Work request ▸
Give back all the data below exactly as it is shown.

Available data ▸
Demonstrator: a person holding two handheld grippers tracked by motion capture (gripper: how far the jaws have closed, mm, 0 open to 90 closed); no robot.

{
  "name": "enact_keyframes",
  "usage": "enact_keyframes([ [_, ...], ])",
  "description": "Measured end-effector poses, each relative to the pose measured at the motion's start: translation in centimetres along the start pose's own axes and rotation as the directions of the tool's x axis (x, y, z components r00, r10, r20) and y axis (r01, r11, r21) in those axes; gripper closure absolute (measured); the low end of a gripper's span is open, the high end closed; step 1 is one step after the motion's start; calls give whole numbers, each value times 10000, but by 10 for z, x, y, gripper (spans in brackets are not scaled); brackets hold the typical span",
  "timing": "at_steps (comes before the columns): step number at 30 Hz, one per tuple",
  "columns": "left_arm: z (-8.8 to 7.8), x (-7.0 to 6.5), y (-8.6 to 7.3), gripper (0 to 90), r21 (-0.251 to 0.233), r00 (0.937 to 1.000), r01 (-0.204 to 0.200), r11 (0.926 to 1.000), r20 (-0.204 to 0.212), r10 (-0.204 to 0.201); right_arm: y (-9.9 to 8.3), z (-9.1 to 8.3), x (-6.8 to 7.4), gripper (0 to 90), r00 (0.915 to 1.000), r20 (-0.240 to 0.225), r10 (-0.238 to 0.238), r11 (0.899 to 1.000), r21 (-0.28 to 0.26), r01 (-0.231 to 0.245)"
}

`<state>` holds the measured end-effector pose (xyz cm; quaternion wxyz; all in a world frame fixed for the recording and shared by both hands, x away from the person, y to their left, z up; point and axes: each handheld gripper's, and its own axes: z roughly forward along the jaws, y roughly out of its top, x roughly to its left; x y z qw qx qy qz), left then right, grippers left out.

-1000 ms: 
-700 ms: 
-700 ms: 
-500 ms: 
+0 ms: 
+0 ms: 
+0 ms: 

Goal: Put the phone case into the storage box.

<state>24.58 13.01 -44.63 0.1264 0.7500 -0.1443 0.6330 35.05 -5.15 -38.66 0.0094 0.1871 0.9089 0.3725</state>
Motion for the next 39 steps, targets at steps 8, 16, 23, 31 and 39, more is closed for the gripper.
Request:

Worked solution ▸
Demonstrator: a person holding two handheld grippers tracked by motion capture (gripper: how far the jaws have closed, mm, 0 open to 90 closed); no robot.

{
  "name": "enact_keyframes",
  "usage": "enact_keyframes([ [_, ...], ])",
  "description": "Measured end-effector poses, each relative to the pose measured at the motion's start: translation in centimetres along the start pose's own axes and rotation as the directions of the tool's x axis (x, y, z components r00, r10, r20) and y axis (r01, r11, r21) in those axes; gripper closure absolute (measured); the low end of a gripper's span is open, the high end closed; step 1 is one step after the motion's start; calls give whole numbers, each value times 10000, but by 10 for z, x, y, gripper (spans in brackets are not scaled); brackets hold the typical span",
  "timing": "at_steps (comes before the columns): step number at 30 Hz, one per tuple",
  "columns": "left_arm: z (-8.8 to 7.8), x (-7.0 to 6.5), y (-8.6 to 7.3), gripper (0 to 90), r21 (-0.251 to 0.233), r00 (0.937 to 1.000), r01 (-0.204 to 0.200), r11 (0.926 to 1.000), r20 (-0.204 to 0.212), r10 (-0.204 to 0.201); right_arm: y (-9.9 to 8.3), z (-9.1 to 8.3), x (-6.8 to 7.4), gripper (0 to 90), r00 (0.915 to 1.000), r20 (-0.240 to 0.225), r10 (-0.238 to 0.238), r11 (0.899 to 1.000), r21 (-0.28 to 0.26), r01 (-0.231 to 0.245)"
}

`<state>` holds the measured end-effector pose (xyz cm; quaternion wxyz; all in a world frame fixed for the recording and shared by both hands, x away from the person, y to their left, z up; point and axes: each handheld gripper's, and its own axes: z roughly forward along the jaws, y roughly out of its top, x roughly to its left; x y z qw qx qy qz), left then right, grippers left out.

-1000 ms: 
-700 ms: 
-700 ms: 
-500 ms: 
+0 ms: 
+0 ms: 
+0 ms: 

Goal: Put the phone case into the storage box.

<state>24.58 13.01 -44.63 0.1264 0.7500 -0.1443 0.6330 35.05 -5.15 -38.66 0.0094 0.1871 0.9089 0.3725</state>
Motion for the next 39 steps, targets at steps 8, 16, 23, 31 and 39, more is closed for the gripper.
Request:

The submitted answer is complete.